1. **「足元」と「隙間」を舐めるように:** 遠くへ行ったと思わず、まずは半径 $50\text{m}$ 以内を。室外機の裏、物置の下、軒下を懐中電灯で照らしてください。瞳が光るはずです。
2. **「いつもの匂い」を置く:** 玄関先に、使い古した猫砂(少量)や、飼い主さんのパジャマを置いてください。知っている匂いが、パニックを鎮める道標になります。

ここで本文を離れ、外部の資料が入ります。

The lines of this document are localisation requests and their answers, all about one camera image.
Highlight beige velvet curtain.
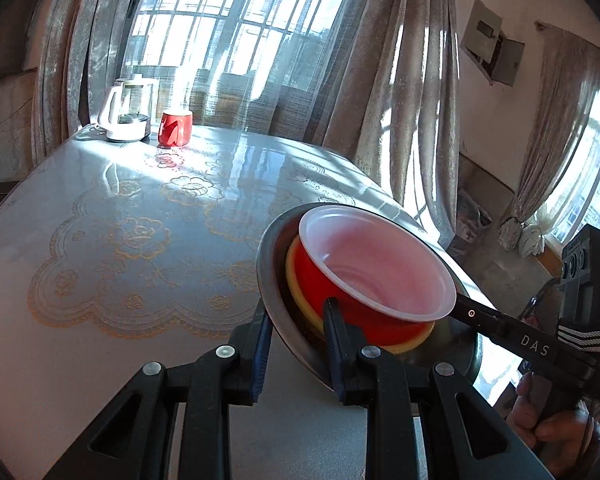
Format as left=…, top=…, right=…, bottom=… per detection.
left=324, top=0, right=462, bottom=249

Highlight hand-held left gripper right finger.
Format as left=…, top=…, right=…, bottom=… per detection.
left=322, top=297, right=556, bottom=480

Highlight barred window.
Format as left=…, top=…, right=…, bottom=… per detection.
left=122, top=0, right=361, bottom=126

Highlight bright side window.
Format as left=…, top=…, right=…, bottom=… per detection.
left=544, top=89, right=600, bottom=257

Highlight red mug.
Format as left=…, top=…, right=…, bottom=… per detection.
left=157, top=108, right=194, bottom=149

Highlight sheer white curtain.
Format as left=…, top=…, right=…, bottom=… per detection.
left=121, top=0, right=367, bottom=142

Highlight red plastic bowl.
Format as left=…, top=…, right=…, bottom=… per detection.
left=293, top=205, right=457, bottom=349

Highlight person's right hand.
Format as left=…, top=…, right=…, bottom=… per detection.
left=506, top=371, right=600, bottom=479

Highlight wall electrical panel box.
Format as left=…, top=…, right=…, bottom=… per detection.
left=459, top=0, right=526, bottom=87

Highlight yellow plastic bowl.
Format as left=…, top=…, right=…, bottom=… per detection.
left=286, top=234, right=436, bottom=354

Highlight tied beige curtain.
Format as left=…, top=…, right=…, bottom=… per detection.
left=499, top=22, right=600, bottom=257

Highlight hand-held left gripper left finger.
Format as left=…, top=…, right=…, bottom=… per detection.
left=42, top=302, right=275, bottom=480

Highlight white glass electric kettle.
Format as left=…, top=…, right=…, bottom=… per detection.
left=95, top=74, right=156, bottom=144

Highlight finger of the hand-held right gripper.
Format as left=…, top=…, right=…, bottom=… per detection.
left=451, top=293, right=498, bottom=342

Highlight grey velvet curtain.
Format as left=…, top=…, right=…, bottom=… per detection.
left=30, top=0, right=147, bottom=162

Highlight stainless steel bowl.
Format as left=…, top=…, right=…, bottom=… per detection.
left=256, top=203, right=484, bottom=392

3. **名前を「優しく」呼ぶ:** 必死な叫び声は、猫には「天敵の咆哮」に聞こえます。いつもの「ごはんよ」のトーンで呼びかけてください。
### 4. 奇跡の帰還と「お守り」
翌朝。病院のドアが開くと、そこには毛布に包まれたルナちゃんを抱いた山田さんが立っていました。

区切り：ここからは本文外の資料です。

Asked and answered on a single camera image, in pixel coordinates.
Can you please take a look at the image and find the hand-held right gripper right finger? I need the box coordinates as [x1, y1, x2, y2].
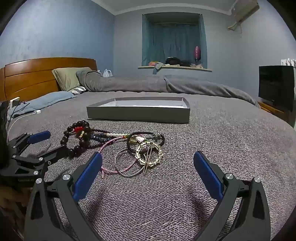
[193, 151, 271, 241]

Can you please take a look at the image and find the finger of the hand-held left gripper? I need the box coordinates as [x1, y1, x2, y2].
[6, 130, 51, 158]
[13, 146, 74, 168]

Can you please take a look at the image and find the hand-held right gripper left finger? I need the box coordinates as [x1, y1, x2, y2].
[24, 152, 103, 241]

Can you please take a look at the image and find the pink cord bracelet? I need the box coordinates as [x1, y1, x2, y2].
[99, 136, 151, 179]

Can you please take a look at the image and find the silver hoop bracelet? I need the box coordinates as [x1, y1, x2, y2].
[115, 148, 148, 178]

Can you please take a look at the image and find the red bead gold chain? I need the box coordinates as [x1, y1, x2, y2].
[73, 126, 86, 139]

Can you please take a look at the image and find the dark bead bracelet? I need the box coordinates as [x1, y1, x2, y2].
[60, 120, 92, 158]

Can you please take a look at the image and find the gold round hair clip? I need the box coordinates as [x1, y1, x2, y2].
[135, 142, 163, 173]

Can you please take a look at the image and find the black hair tie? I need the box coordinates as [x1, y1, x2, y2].
[126, 131, 165, 154]

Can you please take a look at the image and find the grey cardboard tray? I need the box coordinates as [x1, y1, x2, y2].
[87, 97, 190, 124]

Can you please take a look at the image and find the blue pillow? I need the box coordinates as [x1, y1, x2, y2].
[10, 91, 78, 118]

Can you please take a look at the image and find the grey bedspread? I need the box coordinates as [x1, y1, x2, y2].
[7, 89, 293, 241]

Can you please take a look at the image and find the wooden headboard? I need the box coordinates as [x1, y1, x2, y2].
[0, 57, 97, 101]

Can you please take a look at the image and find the olive pillow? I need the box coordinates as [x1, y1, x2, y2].
[52, 67, 93, 91]

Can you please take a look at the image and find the wooden television stand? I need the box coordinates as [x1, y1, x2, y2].
[258, 102, 294, 126]

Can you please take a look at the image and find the grey duvet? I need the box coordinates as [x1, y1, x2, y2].
[76, 70, 259, 107]

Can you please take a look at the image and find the windowsill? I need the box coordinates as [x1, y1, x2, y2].
[138, 65, 212, 72]

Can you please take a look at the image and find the black television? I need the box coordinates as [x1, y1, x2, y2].
[258, 65, 295, 111]

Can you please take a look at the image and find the grey hanging cloth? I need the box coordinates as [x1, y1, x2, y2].
[149, 61, 164, 75]

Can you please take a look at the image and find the dark clothes pile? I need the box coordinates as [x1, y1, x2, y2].
[165, 57, 191, 67]

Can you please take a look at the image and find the teal curtain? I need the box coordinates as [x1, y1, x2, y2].
[142, 13, 207, 67]

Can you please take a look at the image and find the air conditioner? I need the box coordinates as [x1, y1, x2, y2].
[228, 0, 259, 30]

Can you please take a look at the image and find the white cable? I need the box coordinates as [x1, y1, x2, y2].
[7, 110, 41, 139]

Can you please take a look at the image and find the purple bead bracelet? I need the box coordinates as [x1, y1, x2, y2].
[89, 130, 111, 149]

「先生……! 今朝、玄関先に置いた私のカーディガンの上で丸まっているのを見つけました。体は氷みたいに冷たかったけど、生きててくれました」
ルナちゃんの体温は $36.5^\circ\text{C}$(平熱は $38^\circ\text{C}$ 台)。危ういところでしたが、急速な加温と点滴で、彼女の瞳に力が戻ってきました。
### 5. 掃除の前の「儀式」
「先生、お疲れ様です。……大掃除って、人間は夢中になっちゃうから、猫の存在を忘れがちですよね」
河野が、ルナちゃんのケージに湯たんぽを忍ばせながら言った。
「そうだね。大掃除の時は、まず猫をキャリーに入れるか、掃除しない部屋に隔離して『鍵』をかける。それが、彼らにとって一番の安全装置なんだ」
窓の外では、本格的な雪が京都の街を白く塗り替えていた。
今夜、すべての猫が温かな布団の中で、掃除の音に怯えることなく眠れることを祈りながら、僕はカルテに「無事帰還」の文字を書き込んだ。